East ran for 446 yards against Penfield. It passed only once — a touchdown from Larry Mitchum to
Alton McKinney. Most of the night, 190-pound tailback Anthony Rios ran behind
345-pound right tackle Brandon McDowell and 339-pound right guard Quinten
Moorehead.

In high school, one
300-pound-plus lineman is a luxury, but two, lined up side by side? That’s a
difficult battle for a high-school lineman or linebacker. Thus, Rios — who
has scored more than 20 touchdowns this year — rushed for 258 yards and three
touchdowns against Penfield.

On Sunday at 4 p.m.,
the Orientals face AA-champion Webster Thomas at Fauver for a spot in the state
tournament. Thomas upset powerhouse Webster Schroeder. Unless the Titans take a
big lead that throws East off its game, I don’t see how they’ll be able to contain
Rios, McDowell, and Moorehead.

Of course, Thomas
beat Schroeder, which runs the ball like East. But the Orientals are not
one-dimensional. The team runs because the running game has been nearly
unstoppable. Yet, when it’s time to throw — as it was when the Orientals
trailed RH by two touchdowns — East is capable. Larry Mitchum completed seven
passes for 178 yards and three touchdowns against the Royal Comets.

Last year, City-Catholic teams lost all four sectional quarterfinals they played against their suburban
counterparts. None of the league’s Class A schools even made sectionals. This
year, East and Franklin went farther than people anticipated.

Franklin was
particularly noteworthy. The team headed into the year with a 25-game losing
streak, but played well enough to finish 5-4 and earn a spot in the Class A
semifinal against Victor, which it lost.

Overall,
City-Catholic football is progressing, and that’s partly because of extensive
off-season workout programs, and because city players are now allowed to sign
out helmets and shoulder pads for summer football camps.
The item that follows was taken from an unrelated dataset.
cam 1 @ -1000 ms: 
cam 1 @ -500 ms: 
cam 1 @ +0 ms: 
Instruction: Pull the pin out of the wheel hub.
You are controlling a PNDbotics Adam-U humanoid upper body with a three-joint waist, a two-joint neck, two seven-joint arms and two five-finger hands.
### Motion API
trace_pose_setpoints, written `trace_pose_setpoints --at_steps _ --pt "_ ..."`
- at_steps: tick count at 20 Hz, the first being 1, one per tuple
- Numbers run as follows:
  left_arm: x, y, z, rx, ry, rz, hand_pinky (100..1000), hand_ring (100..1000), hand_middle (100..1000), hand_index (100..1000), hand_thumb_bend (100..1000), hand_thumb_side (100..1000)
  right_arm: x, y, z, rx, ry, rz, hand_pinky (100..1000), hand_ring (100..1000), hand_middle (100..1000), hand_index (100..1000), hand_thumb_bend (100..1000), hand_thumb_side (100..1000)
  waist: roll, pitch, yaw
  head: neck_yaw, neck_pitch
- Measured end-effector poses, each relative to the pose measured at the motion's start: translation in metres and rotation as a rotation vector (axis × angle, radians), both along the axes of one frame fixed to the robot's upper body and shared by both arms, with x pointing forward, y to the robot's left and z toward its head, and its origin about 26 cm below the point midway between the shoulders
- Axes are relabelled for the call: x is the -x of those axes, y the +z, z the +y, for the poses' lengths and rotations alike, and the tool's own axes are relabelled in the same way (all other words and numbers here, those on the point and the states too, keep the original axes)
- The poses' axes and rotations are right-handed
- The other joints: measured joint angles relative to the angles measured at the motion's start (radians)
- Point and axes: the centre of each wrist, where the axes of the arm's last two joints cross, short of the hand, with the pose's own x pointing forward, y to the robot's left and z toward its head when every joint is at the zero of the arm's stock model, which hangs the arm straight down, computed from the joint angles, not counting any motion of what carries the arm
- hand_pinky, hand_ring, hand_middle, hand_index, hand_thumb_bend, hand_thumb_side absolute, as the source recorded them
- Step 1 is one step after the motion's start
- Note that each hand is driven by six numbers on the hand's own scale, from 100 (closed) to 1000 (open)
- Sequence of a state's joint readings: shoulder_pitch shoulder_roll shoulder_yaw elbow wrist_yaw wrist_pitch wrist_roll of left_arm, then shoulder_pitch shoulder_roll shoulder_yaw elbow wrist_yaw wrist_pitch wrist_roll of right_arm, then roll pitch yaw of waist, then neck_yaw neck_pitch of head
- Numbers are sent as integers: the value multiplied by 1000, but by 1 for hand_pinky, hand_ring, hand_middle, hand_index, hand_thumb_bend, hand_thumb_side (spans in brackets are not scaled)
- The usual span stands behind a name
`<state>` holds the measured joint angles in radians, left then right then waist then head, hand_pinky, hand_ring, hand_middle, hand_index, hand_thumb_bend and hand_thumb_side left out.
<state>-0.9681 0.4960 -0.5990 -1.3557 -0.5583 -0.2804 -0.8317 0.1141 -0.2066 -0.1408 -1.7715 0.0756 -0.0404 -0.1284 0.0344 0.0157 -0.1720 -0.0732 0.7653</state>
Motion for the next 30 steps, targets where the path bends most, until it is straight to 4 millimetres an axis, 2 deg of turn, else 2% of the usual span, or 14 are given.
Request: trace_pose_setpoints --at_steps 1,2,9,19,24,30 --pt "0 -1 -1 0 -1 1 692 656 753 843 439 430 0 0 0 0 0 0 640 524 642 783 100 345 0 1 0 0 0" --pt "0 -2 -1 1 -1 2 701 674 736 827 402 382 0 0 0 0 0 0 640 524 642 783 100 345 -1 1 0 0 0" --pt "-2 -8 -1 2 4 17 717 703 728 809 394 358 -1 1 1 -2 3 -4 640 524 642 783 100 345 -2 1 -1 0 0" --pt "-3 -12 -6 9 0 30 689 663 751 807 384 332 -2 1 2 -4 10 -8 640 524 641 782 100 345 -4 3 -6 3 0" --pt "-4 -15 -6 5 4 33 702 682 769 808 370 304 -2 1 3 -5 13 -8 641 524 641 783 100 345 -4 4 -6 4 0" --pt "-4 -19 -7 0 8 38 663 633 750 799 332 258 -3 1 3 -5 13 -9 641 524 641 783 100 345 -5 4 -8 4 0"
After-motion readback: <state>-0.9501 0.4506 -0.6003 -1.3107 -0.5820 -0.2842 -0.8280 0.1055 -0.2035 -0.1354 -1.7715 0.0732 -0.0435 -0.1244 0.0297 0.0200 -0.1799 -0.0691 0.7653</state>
East coach Paul
Brigandi said that in the past, the city school district narrowly interpreted a
New York State high school rule in a manner that prevented kids from borrowing
equipment to attend off-season camps requiring it.

While the suburban
and Catholic schools were attending summer team camps and preparing for the
season, the city kids were forced to wait for tryouts in mid-August. Brigandi
had complained that the city’s players were being deprived.

Not anymore. Franklin
coach Pete Haugh called the new interpretation “huge,” allowing the city teams
to get a head start on the season like everyone else.

Last summer, East
players attended the weeklong Webster Schroeder camp, along with Penfield,
Webster Thomas, East Rochester/Gananda, Brighton, Wayne, and McQuaid.

“The [East] players
were like kids in a candy store,” said Schroeder coach Tony Bianchi, who added
that the teams participating in the Class AAA and Class AA finals this year
were present at his camp.

The off-season
activities have brought a new focus to City-Catholic football, shining a
spotlight on a sport that boys’ basketball typically overshadows. The
excitement has sparked Franklin to restart its junior varsity program. East now
has 40-plus players on its varsity, JV, and modified rosters, plus a new $2.5
million stadium with lights.

As Brigandi says,
“Things are on the upswing.”

Still, disadvantages
remain. In the suburbs, players can conceivably play many years together in
pee-wee leagues prior to high school. That means they know their teammates’
strengths and styles when they’re freshmen. The players can be effectively
groomed for the high-school program.

In the City-Catholic
league, because there are no neighborhood-based high schools, coaches have
little idea who will be attending their schools. So the football teams are
really constructed from scratch when players are 9th graders, and coaches can
only hope they jell in one or two years.

That’s what makes
East’s run even more remarkable.

When I was a McQuaid student during the late ’80s, I watched East play the Knights in basketball at
the War Memorial on several occasions. East students persistently chanted
“East… High… rocks the house… East High rocks the house” to the backbeat of
this cool rhythm section.

This Sunday, East
High might just rock the house again. You should go.